Problem requirements:
Starting with the line that contains "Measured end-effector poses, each" and stopping after the line that contains "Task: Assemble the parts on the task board", return each line below exactly as written, with no others.

Stored records:
▬▬▬▬▬▬▬▬▬▬
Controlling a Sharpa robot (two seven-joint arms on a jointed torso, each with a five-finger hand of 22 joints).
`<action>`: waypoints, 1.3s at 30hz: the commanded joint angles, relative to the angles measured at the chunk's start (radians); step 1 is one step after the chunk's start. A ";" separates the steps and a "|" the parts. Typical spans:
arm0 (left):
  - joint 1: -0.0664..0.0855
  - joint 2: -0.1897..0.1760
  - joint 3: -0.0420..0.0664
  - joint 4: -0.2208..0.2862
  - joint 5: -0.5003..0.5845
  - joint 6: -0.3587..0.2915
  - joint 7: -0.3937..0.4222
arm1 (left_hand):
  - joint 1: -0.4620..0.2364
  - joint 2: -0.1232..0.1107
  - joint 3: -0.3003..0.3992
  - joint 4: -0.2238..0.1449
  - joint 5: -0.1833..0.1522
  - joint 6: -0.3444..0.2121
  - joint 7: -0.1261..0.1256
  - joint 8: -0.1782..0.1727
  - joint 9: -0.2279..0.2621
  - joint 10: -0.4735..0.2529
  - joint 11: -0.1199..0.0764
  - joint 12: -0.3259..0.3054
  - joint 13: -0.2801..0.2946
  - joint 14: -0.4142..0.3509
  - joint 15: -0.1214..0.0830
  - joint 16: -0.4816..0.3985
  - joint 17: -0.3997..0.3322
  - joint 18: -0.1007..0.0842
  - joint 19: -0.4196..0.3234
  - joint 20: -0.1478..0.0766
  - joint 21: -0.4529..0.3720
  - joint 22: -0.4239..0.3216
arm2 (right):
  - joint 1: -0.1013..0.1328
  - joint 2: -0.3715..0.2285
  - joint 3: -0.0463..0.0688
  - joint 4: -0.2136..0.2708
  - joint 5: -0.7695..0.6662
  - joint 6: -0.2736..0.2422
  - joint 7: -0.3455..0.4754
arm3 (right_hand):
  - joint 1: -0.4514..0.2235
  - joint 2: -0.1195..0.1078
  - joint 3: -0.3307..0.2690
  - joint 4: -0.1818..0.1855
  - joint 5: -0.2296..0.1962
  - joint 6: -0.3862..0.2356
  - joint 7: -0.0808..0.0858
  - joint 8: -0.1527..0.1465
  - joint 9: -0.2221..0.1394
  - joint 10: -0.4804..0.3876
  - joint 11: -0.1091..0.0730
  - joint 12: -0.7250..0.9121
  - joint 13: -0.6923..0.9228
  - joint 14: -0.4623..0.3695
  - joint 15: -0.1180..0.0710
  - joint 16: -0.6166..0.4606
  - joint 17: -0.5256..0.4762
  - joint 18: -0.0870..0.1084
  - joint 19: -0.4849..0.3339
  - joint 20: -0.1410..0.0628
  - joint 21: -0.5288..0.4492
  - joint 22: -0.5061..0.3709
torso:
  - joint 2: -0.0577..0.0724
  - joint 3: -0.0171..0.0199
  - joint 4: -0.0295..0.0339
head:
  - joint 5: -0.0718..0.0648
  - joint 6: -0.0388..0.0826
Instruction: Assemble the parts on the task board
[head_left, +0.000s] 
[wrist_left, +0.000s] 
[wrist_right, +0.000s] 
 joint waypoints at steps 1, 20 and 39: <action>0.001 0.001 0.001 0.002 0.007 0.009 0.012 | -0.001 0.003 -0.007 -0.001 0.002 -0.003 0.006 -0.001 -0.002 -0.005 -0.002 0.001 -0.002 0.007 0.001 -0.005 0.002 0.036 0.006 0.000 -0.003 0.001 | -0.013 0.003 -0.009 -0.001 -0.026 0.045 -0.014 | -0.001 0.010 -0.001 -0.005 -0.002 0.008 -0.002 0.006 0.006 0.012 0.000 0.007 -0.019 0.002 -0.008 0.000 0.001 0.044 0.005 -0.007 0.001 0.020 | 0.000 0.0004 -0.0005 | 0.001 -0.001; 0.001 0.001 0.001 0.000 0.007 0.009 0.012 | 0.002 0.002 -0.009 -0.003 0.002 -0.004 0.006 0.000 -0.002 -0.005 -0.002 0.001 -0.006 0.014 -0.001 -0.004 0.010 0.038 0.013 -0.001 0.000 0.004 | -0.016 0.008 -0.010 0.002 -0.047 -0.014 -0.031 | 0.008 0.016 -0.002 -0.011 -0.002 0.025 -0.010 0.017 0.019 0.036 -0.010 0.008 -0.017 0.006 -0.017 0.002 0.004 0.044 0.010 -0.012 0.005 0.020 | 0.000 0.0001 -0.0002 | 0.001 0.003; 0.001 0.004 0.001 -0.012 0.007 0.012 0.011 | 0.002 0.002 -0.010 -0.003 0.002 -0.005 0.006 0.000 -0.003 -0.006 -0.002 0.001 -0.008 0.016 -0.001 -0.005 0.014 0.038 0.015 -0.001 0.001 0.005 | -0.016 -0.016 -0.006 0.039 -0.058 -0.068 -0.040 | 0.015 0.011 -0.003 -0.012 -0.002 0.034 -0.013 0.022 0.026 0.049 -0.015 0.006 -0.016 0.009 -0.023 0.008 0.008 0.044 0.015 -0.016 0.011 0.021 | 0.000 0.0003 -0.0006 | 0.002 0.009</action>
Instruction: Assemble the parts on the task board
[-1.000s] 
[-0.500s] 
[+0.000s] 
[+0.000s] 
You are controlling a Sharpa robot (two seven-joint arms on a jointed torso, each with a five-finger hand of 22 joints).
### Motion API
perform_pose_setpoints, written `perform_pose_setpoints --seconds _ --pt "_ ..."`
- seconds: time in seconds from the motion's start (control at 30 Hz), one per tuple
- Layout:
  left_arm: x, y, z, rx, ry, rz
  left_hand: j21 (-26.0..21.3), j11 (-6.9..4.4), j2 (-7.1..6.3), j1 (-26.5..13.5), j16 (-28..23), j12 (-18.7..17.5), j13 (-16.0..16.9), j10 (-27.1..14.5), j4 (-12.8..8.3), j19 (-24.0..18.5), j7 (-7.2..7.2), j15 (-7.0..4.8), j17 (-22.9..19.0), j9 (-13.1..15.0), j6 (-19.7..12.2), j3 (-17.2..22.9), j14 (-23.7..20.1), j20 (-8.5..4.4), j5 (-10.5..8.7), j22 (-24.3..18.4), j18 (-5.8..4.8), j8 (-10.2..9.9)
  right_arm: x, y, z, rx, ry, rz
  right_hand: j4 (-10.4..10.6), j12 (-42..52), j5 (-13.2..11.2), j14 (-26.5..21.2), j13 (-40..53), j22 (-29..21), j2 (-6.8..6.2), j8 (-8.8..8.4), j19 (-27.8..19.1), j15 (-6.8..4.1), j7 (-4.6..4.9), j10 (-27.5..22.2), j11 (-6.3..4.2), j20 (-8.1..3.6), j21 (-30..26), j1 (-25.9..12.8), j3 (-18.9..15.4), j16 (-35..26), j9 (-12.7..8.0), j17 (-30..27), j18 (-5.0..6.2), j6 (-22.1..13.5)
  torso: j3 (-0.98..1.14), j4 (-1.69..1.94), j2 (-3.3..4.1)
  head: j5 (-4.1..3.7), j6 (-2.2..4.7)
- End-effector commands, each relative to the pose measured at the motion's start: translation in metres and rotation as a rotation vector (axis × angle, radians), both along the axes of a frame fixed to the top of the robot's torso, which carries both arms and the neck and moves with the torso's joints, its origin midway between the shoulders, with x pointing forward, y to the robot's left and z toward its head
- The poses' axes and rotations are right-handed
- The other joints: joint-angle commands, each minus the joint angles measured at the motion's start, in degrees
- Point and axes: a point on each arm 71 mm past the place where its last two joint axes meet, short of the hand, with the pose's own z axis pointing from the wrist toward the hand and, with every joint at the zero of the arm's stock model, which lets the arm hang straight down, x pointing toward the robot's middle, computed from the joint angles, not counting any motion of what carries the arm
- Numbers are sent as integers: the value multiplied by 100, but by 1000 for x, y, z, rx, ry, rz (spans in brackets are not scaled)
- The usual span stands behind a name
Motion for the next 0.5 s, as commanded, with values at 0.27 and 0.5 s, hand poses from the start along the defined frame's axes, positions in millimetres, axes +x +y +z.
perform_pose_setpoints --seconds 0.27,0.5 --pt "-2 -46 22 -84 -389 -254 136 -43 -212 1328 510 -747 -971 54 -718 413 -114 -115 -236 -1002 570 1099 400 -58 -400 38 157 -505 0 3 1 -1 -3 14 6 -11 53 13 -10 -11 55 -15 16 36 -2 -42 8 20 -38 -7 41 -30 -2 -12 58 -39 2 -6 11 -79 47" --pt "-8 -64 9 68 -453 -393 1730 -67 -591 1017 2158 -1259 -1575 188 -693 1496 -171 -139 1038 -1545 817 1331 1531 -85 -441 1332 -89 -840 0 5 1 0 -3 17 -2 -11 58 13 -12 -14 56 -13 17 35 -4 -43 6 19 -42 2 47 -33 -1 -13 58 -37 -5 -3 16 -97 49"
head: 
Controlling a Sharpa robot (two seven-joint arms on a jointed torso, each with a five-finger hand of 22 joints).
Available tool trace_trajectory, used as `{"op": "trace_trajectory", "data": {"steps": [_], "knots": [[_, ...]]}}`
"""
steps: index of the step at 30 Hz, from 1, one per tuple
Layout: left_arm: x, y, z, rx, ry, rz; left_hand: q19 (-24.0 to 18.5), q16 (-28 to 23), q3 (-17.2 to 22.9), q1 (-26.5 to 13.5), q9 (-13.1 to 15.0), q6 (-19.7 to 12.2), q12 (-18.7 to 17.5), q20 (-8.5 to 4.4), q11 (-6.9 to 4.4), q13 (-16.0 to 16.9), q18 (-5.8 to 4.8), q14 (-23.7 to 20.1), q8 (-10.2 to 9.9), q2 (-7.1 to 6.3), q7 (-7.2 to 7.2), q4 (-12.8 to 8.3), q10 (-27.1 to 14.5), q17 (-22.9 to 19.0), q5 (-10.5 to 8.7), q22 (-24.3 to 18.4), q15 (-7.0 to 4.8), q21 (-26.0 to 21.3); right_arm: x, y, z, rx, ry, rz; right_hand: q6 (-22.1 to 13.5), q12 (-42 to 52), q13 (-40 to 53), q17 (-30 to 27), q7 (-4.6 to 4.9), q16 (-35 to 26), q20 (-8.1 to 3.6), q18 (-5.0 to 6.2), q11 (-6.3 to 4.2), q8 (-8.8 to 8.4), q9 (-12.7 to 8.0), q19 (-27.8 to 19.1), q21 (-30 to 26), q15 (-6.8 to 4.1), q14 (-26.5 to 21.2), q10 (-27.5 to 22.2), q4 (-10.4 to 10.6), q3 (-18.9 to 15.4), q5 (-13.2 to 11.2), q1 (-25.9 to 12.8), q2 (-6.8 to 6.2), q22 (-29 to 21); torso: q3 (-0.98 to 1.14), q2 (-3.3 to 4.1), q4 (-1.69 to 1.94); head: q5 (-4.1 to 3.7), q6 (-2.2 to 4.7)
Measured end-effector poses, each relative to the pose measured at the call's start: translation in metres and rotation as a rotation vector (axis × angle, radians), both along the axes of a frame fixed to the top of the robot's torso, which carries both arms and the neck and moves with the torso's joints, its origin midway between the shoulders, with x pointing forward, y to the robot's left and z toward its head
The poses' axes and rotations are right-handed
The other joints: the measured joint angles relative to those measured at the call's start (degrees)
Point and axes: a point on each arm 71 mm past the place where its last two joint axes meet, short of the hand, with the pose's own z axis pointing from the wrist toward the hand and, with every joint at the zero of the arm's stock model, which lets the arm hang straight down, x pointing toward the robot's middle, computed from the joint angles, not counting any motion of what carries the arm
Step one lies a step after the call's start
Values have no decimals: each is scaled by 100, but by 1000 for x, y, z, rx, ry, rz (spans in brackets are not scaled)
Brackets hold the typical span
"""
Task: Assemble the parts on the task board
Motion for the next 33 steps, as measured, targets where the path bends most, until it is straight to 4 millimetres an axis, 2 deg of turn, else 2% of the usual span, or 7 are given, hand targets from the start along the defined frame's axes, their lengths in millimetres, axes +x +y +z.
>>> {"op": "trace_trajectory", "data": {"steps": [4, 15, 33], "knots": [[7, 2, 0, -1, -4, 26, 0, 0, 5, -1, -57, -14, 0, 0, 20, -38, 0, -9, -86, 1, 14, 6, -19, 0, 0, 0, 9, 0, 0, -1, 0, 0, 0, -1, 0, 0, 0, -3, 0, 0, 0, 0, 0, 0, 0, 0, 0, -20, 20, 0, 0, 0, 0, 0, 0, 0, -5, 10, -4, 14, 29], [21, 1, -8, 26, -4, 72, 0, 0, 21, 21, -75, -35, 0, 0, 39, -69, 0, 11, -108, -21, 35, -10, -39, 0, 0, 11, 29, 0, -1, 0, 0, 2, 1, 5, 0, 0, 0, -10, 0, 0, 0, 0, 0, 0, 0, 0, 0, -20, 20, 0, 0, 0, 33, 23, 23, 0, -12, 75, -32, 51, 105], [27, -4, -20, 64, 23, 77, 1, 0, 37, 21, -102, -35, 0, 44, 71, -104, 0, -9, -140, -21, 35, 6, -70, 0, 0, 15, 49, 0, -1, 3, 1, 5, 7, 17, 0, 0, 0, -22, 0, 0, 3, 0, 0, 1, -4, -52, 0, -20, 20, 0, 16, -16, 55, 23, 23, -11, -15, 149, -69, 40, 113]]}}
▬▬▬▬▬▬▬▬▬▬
Result of the task:
Measured end-effector poses, each relative to the pose measured at the call's start: translation in metres and rotation as a rotation vector (axis × angle, radians), both along the axes of a frame fixed to the top of the robot's torso, which carries both arms and the neck and moves with the torso's joints, its origin midway between the shoulders, with x pointing forward, y to the robot's left and z toward its head
The poses' axes and rotations are right-handed
The other joints: the measured joint angles relative to those measured at the call's start (degrees)
Point and axes: a point on each arm 71 mm past the place where its last two joint axes meet, short of the hand, with the pose's own z axis pointing from the wrist toward the hand and, with every joint at the zero of the arm's stock model, which lets the arm hang straight down, x pointing toward the robot's middle, computed from the joint angles, not counting any motion of what carries the arm
Step one lies a step after the call's start
Values have no decimals: each is scaled by 100, but by 1000 for x, y, z, rx, ry, rz (spans in brackets are not scaled)
Brackets hold the typical span
"""
Task: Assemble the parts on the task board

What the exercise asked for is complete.